Top of Given material

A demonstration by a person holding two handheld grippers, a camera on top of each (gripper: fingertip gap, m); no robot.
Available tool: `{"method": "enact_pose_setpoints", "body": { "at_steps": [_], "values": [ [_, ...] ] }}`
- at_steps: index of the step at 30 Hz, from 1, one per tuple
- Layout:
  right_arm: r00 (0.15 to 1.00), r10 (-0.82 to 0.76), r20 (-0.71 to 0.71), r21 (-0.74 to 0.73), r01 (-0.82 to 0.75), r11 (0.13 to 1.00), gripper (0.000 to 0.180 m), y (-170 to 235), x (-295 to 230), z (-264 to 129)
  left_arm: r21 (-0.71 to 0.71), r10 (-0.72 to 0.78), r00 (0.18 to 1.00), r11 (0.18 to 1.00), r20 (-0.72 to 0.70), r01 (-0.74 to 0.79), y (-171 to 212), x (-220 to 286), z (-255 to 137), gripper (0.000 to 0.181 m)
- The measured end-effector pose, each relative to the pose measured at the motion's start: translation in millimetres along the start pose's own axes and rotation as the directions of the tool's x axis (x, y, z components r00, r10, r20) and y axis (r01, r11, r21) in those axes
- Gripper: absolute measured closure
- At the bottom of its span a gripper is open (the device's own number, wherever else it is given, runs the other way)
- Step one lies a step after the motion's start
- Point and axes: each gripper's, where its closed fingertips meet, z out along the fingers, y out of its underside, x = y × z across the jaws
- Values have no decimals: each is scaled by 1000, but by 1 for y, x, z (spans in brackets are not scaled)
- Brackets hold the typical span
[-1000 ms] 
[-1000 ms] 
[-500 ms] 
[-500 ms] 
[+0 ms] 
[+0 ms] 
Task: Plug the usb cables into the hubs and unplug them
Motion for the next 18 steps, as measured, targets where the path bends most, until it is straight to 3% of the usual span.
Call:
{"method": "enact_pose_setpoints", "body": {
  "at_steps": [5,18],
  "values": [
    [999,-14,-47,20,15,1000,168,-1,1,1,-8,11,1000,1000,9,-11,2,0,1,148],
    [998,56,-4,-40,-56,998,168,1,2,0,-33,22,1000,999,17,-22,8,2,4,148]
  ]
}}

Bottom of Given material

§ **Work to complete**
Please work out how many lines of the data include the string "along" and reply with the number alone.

§ **Your response**
2